__Task to complete__
If a line in the listing below includes the word "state", pick it out.

Information supplied section start

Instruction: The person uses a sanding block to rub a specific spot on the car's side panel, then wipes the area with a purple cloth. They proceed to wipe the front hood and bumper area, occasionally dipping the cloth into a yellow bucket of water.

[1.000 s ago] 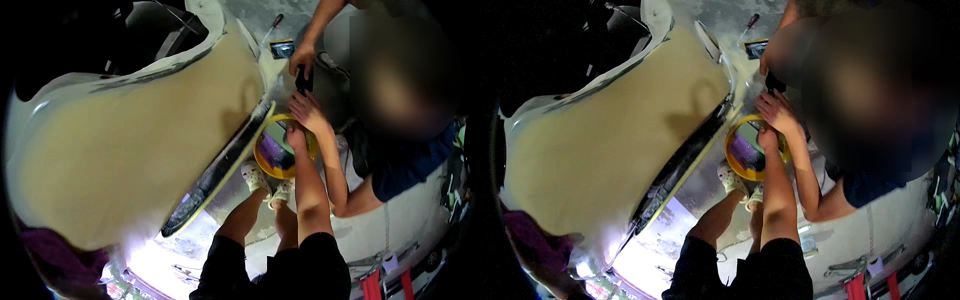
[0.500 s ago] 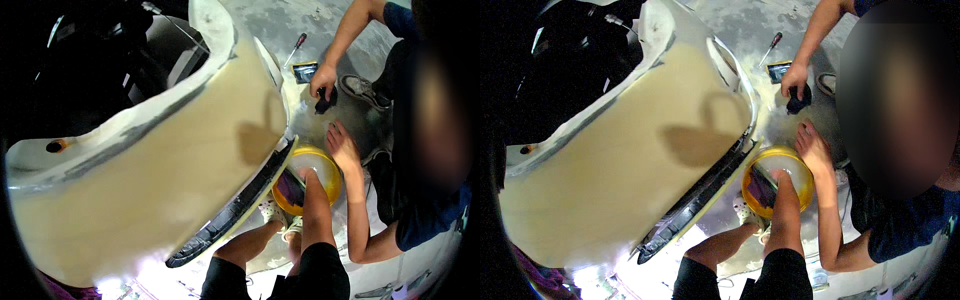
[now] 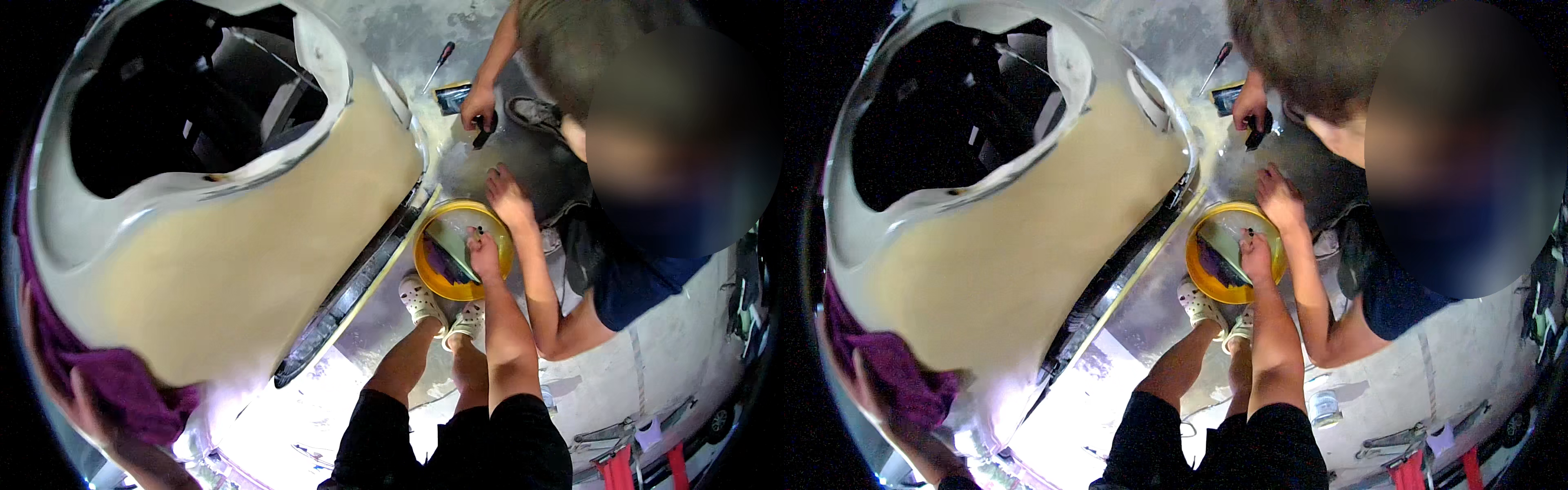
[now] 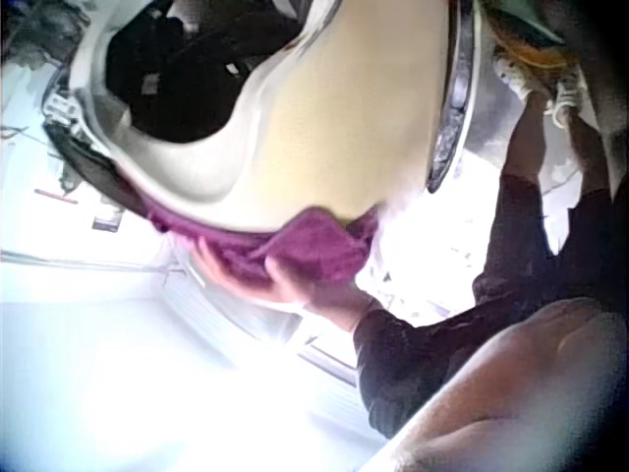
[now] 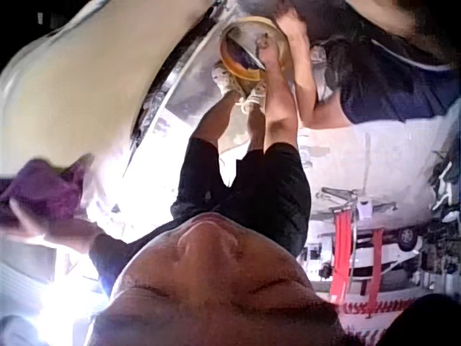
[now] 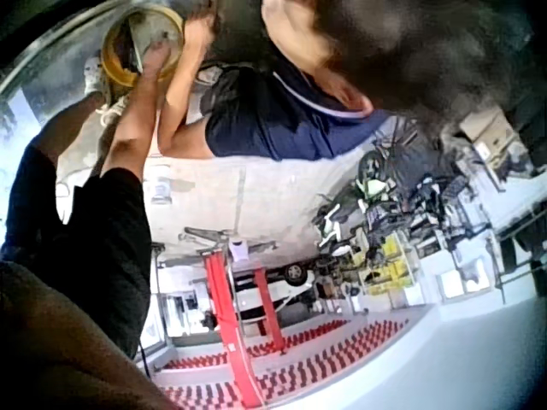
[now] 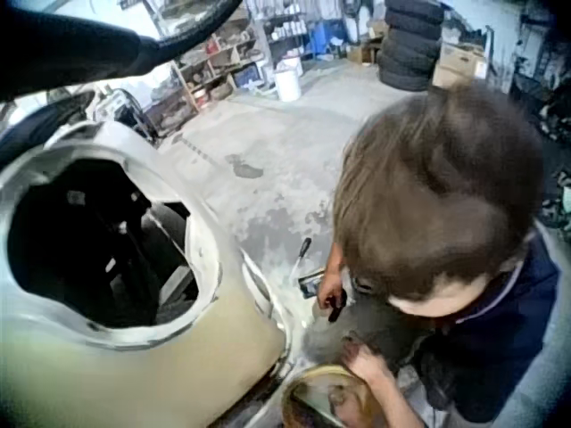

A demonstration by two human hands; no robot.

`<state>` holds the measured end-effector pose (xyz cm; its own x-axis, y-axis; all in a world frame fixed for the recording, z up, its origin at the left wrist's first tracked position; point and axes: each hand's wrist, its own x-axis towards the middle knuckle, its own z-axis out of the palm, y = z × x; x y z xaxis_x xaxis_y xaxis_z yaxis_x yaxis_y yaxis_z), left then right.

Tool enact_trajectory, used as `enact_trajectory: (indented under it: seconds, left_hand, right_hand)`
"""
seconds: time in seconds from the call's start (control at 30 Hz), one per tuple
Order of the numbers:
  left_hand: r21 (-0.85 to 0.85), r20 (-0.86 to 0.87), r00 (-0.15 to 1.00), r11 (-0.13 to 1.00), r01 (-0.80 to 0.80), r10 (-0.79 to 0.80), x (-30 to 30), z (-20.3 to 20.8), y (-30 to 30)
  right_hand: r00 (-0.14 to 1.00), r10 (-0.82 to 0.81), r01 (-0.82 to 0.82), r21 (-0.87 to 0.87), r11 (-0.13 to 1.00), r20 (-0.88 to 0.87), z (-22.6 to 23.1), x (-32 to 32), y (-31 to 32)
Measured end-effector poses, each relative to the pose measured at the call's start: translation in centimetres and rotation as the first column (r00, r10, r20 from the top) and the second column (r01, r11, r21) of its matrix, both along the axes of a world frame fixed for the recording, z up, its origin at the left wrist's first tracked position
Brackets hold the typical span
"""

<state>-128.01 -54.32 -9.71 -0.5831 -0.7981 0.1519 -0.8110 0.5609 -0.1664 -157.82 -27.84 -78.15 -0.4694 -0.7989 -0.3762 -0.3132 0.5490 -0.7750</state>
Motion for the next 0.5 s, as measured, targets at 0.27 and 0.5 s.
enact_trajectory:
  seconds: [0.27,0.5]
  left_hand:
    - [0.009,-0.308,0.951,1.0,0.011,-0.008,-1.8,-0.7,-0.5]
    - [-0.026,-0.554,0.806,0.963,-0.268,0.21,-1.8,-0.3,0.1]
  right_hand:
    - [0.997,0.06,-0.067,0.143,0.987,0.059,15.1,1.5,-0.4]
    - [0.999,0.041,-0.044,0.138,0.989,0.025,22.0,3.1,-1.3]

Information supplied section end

__Reply to the task__
`<state>` holds the measured end-effector pose (xyz cm; its own x-axis, y-axis; all in a world frame fixed for the recording, z up, its origin at the left wrist's first tracked position; point and axes: each hand's wrist, its own x-axis towards the middle knuckle, its own z-axis out of the palm, y = z × x; x y z xaxis_x xaxis_y xaxis_z yaxis_x yaxis_y yaxis_z), left then right.
<state>-128.01 -54.32 -9.71 -0.5831 -0.7981 0.1519 -0.8110 0.5609 -0.1664 -157.82 -27.84 -78.15 -0.4694 -0.7989 -0.3762 -0.3132 0.5490 -0.7750</state>

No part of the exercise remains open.